▸ Task brief
In the data below, find the line containing "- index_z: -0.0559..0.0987", then set down that line and every later line up to and including the line containing "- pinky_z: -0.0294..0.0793", exactly.

▸ Given information

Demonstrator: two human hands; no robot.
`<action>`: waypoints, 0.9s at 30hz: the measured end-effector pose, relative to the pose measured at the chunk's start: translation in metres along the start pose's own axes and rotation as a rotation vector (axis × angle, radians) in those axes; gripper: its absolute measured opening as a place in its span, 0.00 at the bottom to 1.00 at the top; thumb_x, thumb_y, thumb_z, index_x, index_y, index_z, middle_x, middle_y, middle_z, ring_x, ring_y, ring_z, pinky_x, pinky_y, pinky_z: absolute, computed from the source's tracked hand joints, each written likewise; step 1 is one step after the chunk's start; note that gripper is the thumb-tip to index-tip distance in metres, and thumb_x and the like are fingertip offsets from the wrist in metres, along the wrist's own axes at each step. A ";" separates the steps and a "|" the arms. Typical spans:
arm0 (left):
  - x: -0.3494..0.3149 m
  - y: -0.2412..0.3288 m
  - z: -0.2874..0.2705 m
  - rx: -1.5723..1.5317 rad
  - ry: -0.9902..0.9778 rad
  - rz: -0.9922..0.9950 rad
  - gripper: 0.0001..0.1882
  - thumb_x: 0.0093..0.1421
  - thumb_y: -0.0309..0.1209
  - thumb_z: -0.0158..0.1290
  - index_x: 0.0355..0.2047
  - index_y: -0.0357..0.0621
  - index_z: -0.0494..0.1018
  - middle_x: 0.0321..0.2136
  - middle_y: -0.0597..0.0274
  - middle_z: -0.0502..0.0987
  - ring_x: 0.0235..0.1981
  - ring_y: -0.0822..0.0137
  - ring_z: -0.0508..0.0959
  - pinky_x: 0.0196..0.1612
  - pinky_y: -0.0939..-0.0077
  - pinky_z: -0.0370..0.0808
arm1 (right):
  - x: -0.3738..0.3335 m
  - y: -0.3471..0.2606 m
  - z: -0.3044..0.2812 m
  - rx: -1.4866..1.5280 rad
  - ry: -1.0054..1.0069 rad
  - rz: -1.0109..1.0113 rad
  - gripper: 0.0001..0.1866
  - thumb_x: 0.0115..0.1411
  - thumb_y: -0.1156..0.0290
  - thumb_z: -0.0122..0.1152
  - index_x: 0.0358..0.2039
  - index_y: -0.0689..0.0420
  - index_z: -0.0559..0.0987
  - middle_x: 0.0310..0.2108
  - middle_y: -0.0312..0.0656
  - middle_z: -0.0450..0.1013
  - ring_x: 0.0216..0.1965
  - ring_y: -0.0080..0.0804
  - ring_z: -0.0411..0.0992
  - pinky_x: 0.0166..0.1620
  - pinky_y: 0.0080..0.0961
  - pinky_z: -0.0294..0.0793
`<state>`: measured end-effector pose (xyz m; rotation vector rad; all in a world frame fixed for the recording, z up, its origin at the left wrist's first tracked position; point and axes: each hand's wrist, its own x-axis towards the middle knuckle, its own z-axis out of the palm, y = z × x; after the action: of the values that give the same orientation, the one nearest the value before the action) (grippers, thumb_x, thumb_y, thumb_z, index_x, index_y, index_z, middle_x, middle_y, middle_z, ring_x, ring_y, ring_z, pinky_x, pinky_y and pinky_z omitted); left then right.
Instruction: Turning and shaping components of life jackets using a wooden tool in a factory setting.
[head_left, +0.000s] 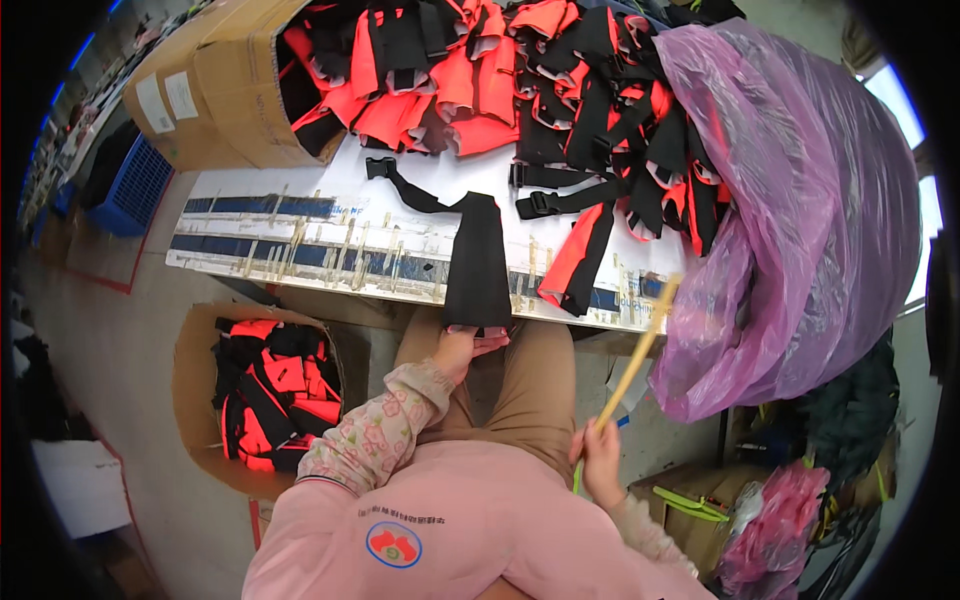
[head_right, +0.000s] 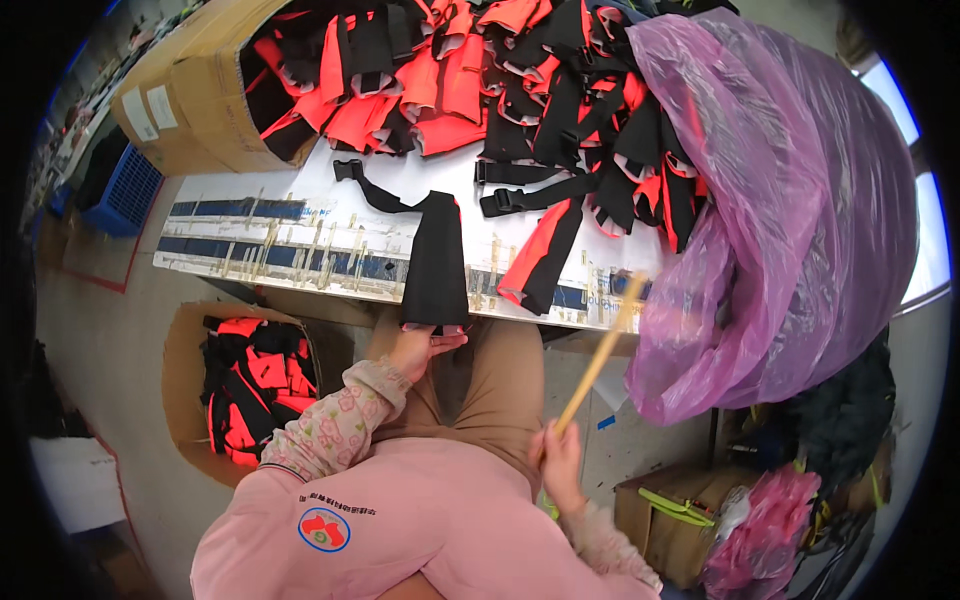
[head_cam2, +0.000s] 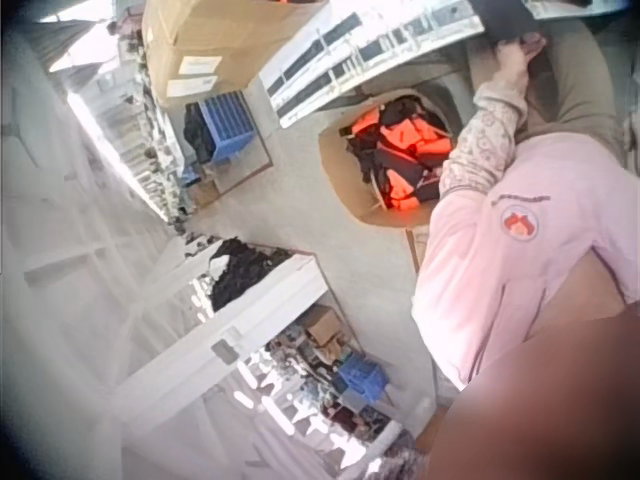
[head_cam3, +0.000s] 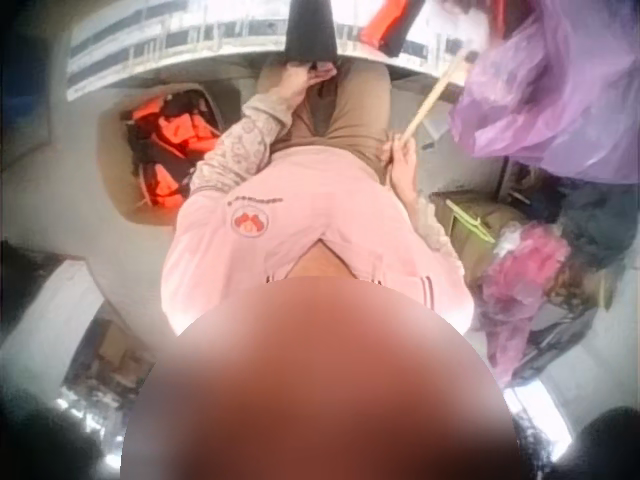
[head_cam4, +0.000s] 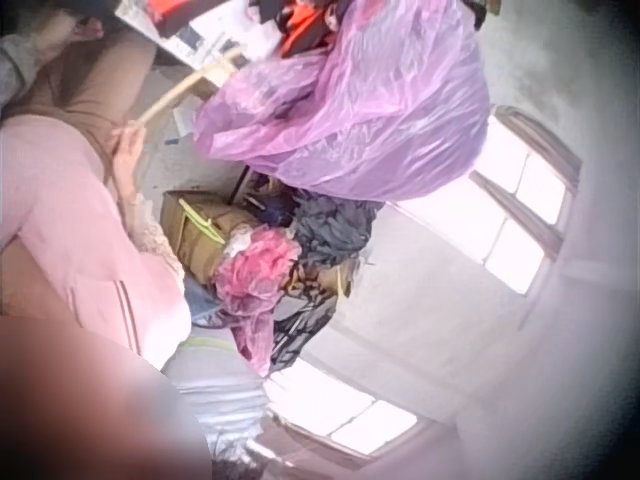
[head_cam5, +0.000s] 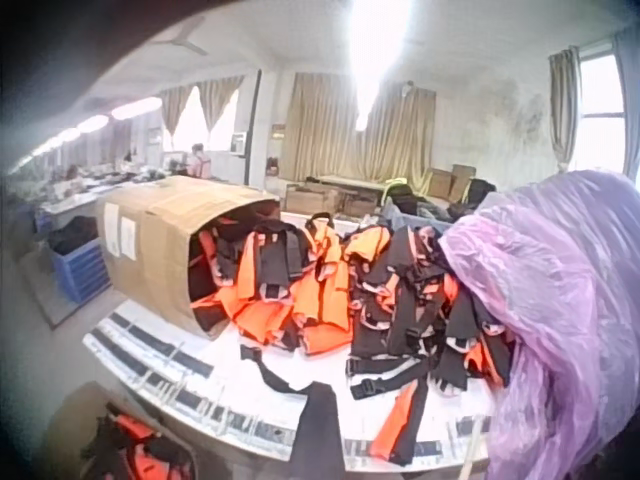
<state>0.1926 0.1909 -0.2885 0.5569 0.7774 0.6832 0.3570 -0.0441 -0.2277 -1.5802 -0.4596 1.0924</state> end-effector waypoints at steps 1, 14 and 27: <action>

▸ Exercise response
  - index_z: -0.0559..0.0987
  - middle_x: 0.0310..0.2108
  - middle_y: -0.0312..0.0656
  - middle_z: -0.0450..0.1013
  - ring_x: 0.0216..0.1965
  - ring_y: -0.0080..0.0804
  - ring_z: -0.0411..0.0992
  - pinky_x: 0.0166..0.1620
  - pinky_y: 0.0080..0.0961
  - pinky_z: -0.0294..0.0793

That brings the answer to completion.